Vivimos en tiempos tan política y socialmente convulsos que si no satirizáramos la realidad sirviéndonos de la ficción la situación sería insostenible, verdaderamente asfixiante. Con ese propósito llegó, a principios de 2014 y casi por sorpresa, una película que subvertía el género de espionaje y agentes secretos haciendo gala de un sofisticado humor negro y paródico (sin llegar al territorio de la spoof movie), distinción brithis y violentas y estilosas escenas de acción. En los anales de la historia del género siempre se recordará esa iglesia donde Matthew Vaughn, su director, retrataba mediante un virtuoso plano secuencia ese estallido de violencia donde sangre, exceso y elegancia, compañeros otrora impensables, se daban la mano para sellar una personalidad cinematográfica única. Se llamaba Kingsman: Servicio Secreto, y la protagonizaban Colin Firth, inimaginable agente secreto, y un desconocido Taron Egerton, que daba vida a Eggsy, un turbulento joven ingles que gracias a Kingsman descubre sus habilidades ocultas. Como olvidarme de ese megalómano y caricaturesco villano interpretado por Samuel L. Jackson, que intentaba acabar con la humanidad aprovechándose de nuestra dependencia tecnológica y la violencia inherente al ser humano. Todo era un auténtico delirio pop comiquero.
Tres años después me acerco al cine cargado de expectativas (malas compañeras de viaje para la decepcionante travesía cinematográfica que está siendo este 2017) para comprobar que poco o nada queda de aquella primera parte. Todo resulta repetitivo, previsible, excesivo y el abuso de lo digital hace que su estilo resulte impostado. Sin duda es más grande: hay más presupuesto, más y mejores actores y más acción; lo que no hay es un guión ni ideas que desarrollar en sus estirados y eternos 141 minutos de metraje. La trama es un calco de la primera: los Kingsman deben acabar con una organización criminal que infiltra en los productos que vende un material o sustancia que afecta a quien lo consume (un teléfono móvil en la primera, drogas en ésta, que sirven para esbozar una torpe crítica acerca de su consumo y la discriminación social). Existen algunas pinceladas de cambio: la líder de la organización se trata de una dulce, kitsch y maníaca villana incorporada por Julianne Moore, plenamente entregada a la causa; y los Kingsman se ven obligados a pedir ayuda a sus primos americanos, los Statesman.

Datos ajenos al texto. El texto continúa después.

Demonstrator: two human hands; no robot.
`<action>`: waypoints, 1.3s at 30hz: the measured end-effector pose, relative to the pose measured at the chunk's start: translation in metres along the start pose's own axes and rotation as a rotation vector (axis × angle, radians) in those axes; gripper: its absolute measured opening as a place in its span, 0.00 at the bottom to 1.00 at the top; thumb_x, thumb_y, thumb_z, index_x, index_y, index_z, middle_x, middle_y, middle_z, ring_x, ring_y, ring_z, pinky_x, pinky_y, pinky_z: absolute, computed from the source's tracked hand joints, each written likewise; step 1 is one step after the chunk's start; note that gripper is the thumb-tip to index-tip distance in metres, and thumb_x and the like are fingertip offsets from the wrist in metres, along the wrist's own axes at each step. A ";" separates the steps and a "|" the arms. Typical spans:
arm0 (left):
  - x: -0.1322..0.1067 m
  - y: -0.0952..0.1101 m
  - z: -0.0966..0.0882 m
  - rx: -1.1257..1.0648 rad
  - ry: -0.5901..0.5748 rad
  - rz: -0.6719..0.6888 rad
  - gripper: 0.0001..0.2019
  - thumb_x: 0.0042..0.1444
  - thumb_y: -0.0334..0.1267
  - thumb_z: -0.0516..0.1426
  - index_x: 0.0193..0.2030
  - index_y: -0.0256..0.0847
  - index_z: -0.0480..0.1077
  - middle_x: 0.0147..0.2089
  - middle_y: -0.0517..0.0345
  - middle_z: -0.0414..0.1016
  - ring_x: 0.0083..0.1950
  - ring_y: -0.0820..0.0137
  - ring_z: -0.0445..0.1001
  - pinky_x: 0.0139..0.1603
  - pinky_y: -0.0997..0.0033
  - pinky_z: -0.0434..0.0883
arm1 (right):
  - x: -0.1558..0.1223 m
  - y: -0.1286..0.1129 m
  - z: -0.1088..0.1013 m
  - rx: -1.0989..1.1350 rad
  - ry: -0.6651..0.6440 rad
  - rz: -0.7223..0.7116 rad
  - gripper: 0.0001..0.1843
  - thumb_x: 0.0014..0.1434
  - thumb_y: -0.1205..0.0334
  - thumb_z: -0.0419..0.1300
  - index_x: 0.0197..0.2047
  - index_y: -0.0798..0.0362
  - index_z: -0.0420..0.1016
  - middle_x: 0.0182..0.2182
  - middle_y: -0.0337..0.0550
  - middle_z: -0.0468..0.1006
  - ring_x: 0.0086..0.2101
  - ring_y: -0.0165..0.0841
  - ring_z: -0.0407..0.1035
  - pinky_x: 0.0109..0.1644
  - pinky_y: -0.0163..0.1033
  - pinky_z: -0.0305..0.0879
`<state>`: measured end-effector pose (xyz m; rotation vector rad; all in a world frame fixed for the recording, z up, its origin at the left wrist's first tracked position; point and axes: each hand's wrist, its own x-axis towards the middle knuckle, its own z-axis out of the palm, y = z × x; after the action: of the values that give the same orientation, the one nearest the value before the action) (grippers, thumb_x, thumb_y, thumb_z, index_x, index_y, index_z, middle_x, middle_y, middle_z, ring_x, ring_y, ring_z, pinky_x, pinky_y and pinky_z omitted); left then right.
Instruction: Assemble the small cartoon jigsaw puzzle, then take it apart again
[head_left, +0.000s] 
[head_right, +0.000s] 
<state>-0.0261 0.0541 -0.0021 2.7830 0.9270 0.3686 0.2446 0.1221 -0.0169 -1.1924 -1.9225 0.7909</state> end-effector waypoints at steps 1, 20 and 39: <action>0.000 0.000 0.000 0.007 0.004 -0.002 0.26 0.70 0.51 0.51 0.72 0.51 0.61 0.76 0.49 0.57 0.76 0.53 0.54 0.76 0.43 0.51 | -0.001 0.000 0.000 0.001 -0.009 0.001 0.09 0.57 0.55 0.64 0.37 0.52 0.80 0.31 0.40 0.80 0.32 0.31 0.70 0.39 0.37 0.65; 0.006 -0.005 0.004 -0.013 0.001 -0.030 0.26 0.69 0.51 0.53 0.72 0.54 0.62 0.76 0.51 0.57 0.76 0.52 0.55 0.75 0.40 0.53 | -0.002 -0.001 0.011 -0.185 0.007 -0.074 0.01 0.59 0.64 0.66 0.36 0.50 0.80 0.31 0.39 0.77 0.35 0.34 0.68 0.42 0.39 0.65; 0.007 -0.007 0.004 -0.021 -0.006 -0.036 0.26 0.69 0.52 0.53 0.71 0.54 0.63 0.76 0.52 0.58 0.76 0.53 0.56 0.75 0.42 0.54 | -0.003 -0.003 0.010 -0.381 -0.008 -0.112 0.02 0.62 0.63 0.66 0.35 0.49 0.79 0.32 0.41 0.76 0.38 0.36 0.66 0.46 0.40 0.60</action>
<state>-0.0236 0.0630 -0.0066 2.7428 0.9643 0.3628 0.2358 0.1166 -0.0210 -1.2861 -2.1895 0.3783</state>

Uno a uno, cada uno de los Statesman desfila en pantalla, pero el único que tiene verdadero protagonismo es Whiskey (Pedro Pascal). Hay demasiados personajes en una continuación que se empeña en ampliar su universo, cuando debería haber centrado sus esfuerzos en profundizar en la organización de agentes británicos. Por lo tanto, los únicos que gozan de un arco dramático son el personaje de Colin Firth, aunque la explicación de su resurrección resulte inverosímil y forzada y su desarrollo lastre la fluidez de la narración; y de Taron Egerton, al que han domesticado buscándole una relación romántica, con la consabida pérdida de su pillería y mordacidad. Las escenas de acción siguen siendo únicas y de una técnica envidiable, apoyándose en esos movimientos de cámara que te hacen vivir la acción casi en primera persona, los interminables planos secuencia (digitales, eso sí) y el efecto de acelerar o ralentizar la imagen. Destacan especialmente la persecución inicial y la acción de su clímax final, pero su potenciada estética de videojuego y esa necesidad de igualar continuamente el delirio eclesiástico de la primera juegan en contra de su frescura y verosimilitud.

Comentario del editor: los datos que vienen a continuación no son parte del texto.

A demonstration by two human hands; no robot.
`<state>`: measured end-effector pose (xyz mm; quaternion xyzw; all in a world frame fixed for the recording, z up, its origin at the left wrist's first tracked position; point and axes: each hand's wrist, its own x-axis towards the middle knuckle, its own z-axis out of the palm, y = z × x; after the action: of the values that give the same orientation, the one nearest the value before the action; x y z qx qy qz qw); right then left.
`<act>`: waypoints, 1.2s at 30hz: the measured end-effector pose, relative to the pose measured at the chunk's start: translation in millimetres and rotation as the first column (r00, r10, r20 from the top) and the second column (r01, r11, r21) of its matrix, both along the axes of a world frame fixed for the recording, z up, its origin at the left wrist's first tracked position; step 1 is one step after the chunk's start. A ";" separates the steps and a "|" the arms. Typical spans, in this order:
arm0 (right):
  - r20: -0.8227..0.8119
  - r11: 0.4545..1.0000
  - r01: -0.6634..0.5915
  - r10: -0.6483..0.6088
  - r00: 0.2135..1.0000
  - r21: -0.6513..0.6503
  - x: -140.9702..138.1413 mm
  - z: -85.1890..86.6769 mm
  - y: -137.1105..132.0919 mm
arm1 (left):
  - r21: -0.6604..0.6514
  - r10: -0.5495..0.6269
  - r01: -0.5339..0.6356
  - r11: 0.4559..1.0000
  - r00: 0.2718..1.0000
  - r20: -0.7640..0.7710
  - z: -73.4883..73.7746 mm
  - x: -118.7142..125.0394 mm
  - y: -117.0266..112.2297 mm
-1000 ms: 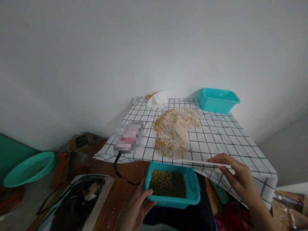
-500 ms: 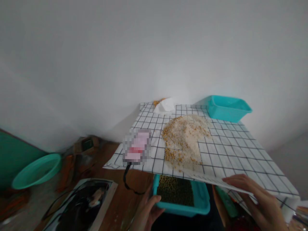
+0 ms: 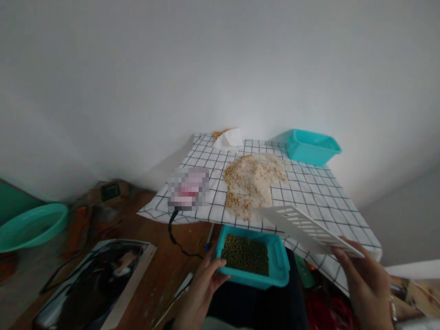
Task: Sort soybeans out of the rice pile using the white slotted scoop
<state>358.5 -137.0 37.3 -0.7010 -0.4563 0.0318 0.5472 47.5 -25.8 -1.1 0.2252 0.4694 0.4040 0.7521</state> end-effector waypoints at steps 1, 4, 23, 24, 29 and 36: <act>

Si Kingsman: El círculo de oro fuera la primera, estaría alabando sus cualidades; el problema es que su precedente era demasiado bueno, una rara avis quizás. Matthew Vaughn ha olvidado algunos aspectos fundamentales que hacían funcionar a la original: el equipaje dramático que cargaba Eggsy, la sofisticación y misterio que rodeaba a la organización de agentes o la tensión e intriga de sus pruebas. Todo se ha perdido en pos de sobreexplotar el humor y la violencia, cada vez más exagerada, sobrepasando los límites de la suspensión de la incredulidad y del humor negro para rayar el mal gusto: momentos como los de la picadora de carne, el dispositivo de seguimiento o los protagonizados por el personaje de Elton John vienen a confirmar que lo que funciona en una viñeta no tiene por qué hacerlo en el lenguaje audiovisual. Por mi parte nada más que añadir sobre la nueva Kingsman. ¿Os he dicho ya que las escenas de acción son impresionantes? Pues eso.